12/15/21

Subdivision: An Enigma or a Mess?

 

SUBDIVISION (2021)

By J. Robert Lennon

Gray Wolf Press, 230 pages.

★★★ 




 

It’s not that often that I sputter when someone asks me what a book is about, but Subdivision is such a work. All I can say for certain is that it’s either one of the most creative novels of the year or an absolute mess.

 

An unnamed woman finds herself in the “Subdivision” of “The City,” which looms in the distance but can’t be accessed because of recurrent wind storms and floods. When it is accessible, one goes there via Bus Negative One, which suggests that our main character is either in something akin to a matrix or is recently dead.
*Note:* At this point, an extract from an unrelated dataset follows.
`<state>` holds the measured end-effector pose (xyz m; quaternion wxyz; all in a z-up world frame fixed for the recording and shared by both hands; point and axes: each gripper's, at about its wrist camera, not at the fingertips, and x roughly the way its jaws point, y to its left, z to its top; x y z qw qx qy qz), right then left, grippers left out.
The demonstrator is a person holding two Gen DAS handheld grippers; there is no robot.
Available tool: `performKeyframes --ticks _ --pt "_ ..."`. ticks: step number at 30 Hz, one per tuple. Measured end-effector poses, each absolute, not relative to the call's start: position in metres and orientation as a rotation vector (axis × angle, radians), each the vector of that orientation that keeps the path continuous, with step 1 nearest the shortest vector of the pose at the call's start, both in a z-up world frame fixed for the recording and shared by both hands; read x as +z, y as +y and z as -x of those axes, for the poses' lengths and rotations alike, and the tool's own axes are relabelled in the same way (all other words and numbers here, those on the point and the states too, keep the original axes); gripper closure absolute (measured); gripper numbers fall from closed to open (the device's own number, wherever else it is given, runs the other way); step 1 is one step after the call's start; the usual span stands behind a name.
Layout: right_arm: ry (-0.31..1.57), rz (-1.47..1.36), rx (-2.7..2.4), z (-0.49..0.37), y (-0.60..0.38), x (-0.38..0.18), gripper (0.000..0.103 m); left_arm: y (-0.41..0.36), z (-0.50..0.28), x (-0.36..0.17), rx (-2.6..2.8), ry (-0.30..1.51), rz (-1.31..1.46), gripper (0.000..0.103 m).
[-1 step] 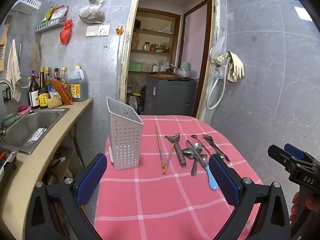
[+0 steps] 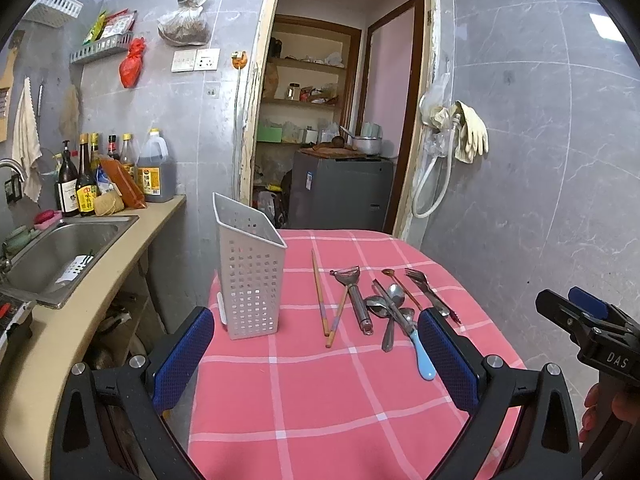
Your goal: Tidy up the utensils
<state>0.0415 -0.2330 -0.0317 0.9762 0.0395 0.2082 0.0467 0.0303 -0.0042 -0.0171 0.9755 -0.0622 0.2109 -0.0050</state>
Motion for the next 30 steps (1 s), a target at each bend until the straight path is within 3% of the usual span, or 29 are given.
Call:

I might go with the latter, as there are references to the Buddhist concept of bardo, a liminal state between death and rebirth. For me, the novel it most evoked is Kevin Brockmeier’s 2006 The Brief History of the Dead, which toyed with the ideas of sasha (limbo) and zamani (the afterlife) that are aspects of some traditional African religions.

 

I hasten to add, though, that I’m speculating. Others have labeled it a book about trauma-induced amnesia, a Kafkaesque dream, life as a video game, the immediate aftermath of a suicide, damaged memory, or pure science fiction. It might be one, all, or none of those. I could add a slow trip down the River Styx as another possibility. Depending upon your tastes, this will make J. Robert Lennon’s work either an ambiguous pleasure or a journey into WTF frustration.

 

The woman at the novel’s center is also our narrator. She finds herself at guest house hosted by two women, The Judge and Clara, though both women have the first name Clara and both were once judges. The rooms therein are labeled Virtue, Justice, Mercy, Duty, and Glory. In the parlor is a perplexing gadzillion-piece puzzle that the guest is encouraged to assemble. She can’t make heads or tails of it, yet it changes every day and she is commended for her progress. She is also given a hand-drawn map to find her way around the Subdivision and to say that it takes her unusual places doesn’t begin to get it. She meets a woman of indeterminate age who gardens a lot, enters several strange houses, and has encounters with a shapeshifting bakemono, a shapeshifting creature from Japanese folklore whose level of existence is up for grabs but who nonetheless stirs her libido.  

 

And the bakemono isn’t even the oddest character in the book. There is a child that may or may not belong to the narrator; a nearly wordless truck driver who buys bunches of roses for his wife, who never appears; and Forby, a man engaged in quantum tunneling by hurling tennis balls at a wall all day to test the probability that one of them will pass through. The weirdest of all isn’t a living thing, or is it? The narrator purchases Cylvia, a digital assistant whose form also changes. Cylvia offers warnings and advice that’s so weird it might make you want to get rid of your Alexa!

 

Massive wind storms occur from time to time and the narrator secures a job as a “phenomenon analyst,” whatever that might mean. Both Cylvia and her hosts advise her to make sure she works in the Dead Tower rather than the Living Tower, the latter of which is allegedly too dangerous. About all we know for certain about the Subdivision is that its principal products include cheese, bookcases, ice, hymnals, and narratives. A muffin plays a role in the novel, as do unusual sounds, bizarre stories, a blackbird, and reports that that are straight out of 1984.

 

Does any of this make sense? Probably not, but maybe I nailed it. It is true, though, that you are unlikely to read anything else like Subdivision. It’s short. Give it a whirl. If it seems too surreal and confusing, it won’t get any better or worse. In Lennon’s defense I will say that I haven’t stopped thinking about Subdivision since I finished it. It is chocked full of ideas; now all I have to do is figure out what they are!